My eyes open again in surprise. ‘Why?’

He shrugs. ‘Not that I have any experience in the matter, but from what I’ve heard love’s a total bitch.’

‘A what?’

‘A pain in the butt,’ he rephrases, and then upon seeing my still-confused expression, he tries a third time. ‘A real drag. You know, like up and down and back and forth. “I love him, no, I hate him, no I love him again but I think he really likes Claire. Can you please, please ask him for me.” I don’t know, it sounds like a total waste of time to me.’

‘Yeah,’ I agree wholeheartedly, trying to ignore the warm tingle that has started glowing in the centre of my forehead. ‘Definitely not for me.’





14


CONFIRMATION


From the station in downtown Los Angeles, we take a bus to the airport.
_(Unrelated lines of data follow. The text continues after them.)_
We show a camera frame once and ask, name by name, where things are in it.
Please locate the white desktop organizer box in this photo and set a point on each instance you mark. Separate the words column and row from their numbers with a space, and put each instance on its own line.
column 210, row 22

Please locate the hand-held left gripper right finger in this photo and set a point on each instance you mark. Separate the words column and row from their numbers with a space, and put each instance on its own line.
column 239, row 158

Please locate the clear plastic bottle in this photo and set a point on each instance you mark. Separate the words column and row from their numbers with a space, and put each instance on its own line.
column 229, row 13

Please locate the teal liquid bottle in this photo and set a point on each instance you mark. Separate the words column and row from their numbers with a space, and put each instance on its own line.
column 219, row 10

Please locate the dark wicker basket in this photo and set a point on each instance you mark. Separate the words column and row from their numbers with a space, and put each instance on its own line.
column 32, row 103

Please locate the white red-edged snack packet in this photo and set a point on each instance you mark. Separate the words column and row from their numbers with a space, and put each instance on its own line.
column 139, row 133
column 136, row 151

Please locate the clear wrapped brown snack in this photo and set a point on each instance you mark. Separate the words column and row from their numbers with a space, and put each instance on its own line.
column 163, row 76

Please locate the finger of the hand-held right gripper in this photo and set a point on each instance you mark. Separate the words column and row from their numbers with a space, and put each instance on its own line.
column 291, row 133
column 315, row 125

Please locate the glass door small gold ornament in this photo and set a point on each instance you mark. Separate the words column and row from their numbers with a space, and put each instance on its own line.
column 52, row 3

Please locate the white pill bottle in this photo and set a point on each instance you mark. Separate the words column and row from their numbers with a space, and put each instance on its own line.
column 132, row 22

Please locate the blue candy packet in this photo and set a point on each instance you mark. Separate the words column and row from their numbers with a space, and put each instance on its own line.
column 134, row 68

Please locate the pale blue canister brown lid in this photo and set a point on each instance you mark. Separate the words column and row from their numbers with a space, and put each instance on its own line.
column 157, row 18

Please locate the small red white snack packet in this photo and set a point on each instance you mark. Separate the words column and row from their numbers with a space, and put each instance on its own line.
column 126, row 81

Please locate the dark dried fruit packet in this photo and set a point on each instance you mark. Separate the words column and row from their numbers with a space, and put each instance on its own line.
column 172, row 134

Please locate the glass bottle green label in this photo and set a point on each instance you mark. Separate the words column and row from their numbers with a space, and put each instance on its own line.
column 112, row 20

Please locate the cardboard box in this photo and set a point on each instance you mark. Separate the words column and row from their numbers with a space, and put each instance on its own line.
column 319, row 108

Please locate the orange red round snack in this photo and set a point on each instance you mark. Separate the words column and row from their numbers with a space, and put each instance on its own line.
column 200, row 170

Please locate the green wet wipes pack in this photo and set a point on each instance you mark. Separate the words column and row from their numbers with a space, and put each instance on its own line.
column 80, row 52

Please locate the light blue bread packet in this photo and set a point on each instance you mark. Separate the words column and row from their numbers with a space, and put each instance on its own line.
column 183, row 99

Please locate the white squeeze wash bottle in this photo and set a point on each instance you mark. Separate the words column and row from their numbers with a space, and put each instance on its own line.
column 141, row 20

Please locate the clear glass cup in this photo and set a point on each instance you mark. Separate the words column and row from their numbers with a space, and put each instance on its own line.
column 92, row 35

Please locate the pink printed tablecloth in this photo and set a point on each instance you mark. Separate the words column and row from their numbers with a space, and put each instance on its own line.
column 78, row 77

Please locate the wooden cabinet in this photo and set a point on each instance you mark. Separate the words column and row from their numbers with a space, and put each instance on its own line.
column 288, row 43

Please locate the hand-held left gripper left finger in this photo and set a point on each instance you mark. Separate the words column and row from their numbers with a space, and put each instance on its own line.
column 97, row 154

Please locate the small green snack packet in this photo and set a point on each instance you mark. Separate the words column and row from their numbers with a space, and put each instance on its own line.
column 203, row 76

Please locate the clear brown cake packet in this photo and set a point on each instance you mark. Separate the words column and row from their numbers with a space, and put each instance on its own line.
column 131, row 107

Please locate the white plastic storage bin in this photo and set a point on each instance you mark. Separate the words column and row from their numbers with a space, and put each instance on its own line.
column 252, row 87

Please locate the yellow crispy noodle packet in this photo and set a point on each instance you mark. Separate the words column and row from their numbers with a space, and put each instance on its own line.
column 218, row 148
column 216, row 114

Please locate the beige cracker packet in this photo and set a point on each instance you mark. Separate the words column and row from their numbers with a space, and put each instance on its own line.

Cody has navigated the entire journey using his cellphone, further increasing my longing to acquire one of my own.

When we arrive, he asks, ‘So what now? Do you like have a plan or something?’

I don’t really. I glance around, hoping something will feel the slightest bit familiar. It doesn’t. I’m not sure why I keep thinking that eventually something will trigger a response – a memory – when so far nothing has. ‘I guess I just wanted to talk to anyone who might have seen me get on the plane.’

Cody’s forehead crinkles. ‘What do you mean?’

‘Well, I was supposedly on Freedom Airlines flight 121 to Tokyo. And I want to authenticate that.’

‘Whoa, whoa,’ he says, hoisting both hands in the air. ‘You’re telling me you dragged me all the way here to confirm something that the news has already confirmed a thousand times?’

The sidewalk is crowded. People come and go, lugging large bags behind them. I pull the brim of my borrowed cap further down my face.

‘How do I know they’re telling the truth?’ I ask Cody.

‘What makes you think they’re not?’

I consider telling Cody about the reporter in the crowd and the boy at the supermarket. About the things he said. ‘You were never on that plane and you know it.’ But I decide it’s not something I want to repeat yet. At least not until I have more evidence.

‘It’s just a feeling,’ I tell him. ‘There are still things that don’t add up. Why was I not on the passenger manifest?’

This doesn’t appear to concern Cody. ‘My dad said it was a computer glitch.’

‘What if it wasn’t?’ I challenge. ‘What if they’re lying?’

Cody takes a moment to ponder this. ‘Why would they lie about that? If anything they would lie and say that you were on the manifest. To cover their own corporate butts.’

I can’t decipher that phrase but I let it go. ‘I just need to know for sure.’

He hikes his backpack up his shoulder and breathes a heavy sigh. ‘Fine. Let’s go see if we can find someone to talk to.’

We enter through a set of automatic doors and stand in line at the international ticket counter for Freedom Airlines. I recognize the logo on the wall. It’s the same one that was on the piece of plane debris that I watched being pulled from the ocean. I half expect myself to shudder upon seeing it up close, but I don’t.

When we get to the front of the line, a woman beckons us forward from behind the counter. I follow Cody as he approaches her, keeping my eyes downcast.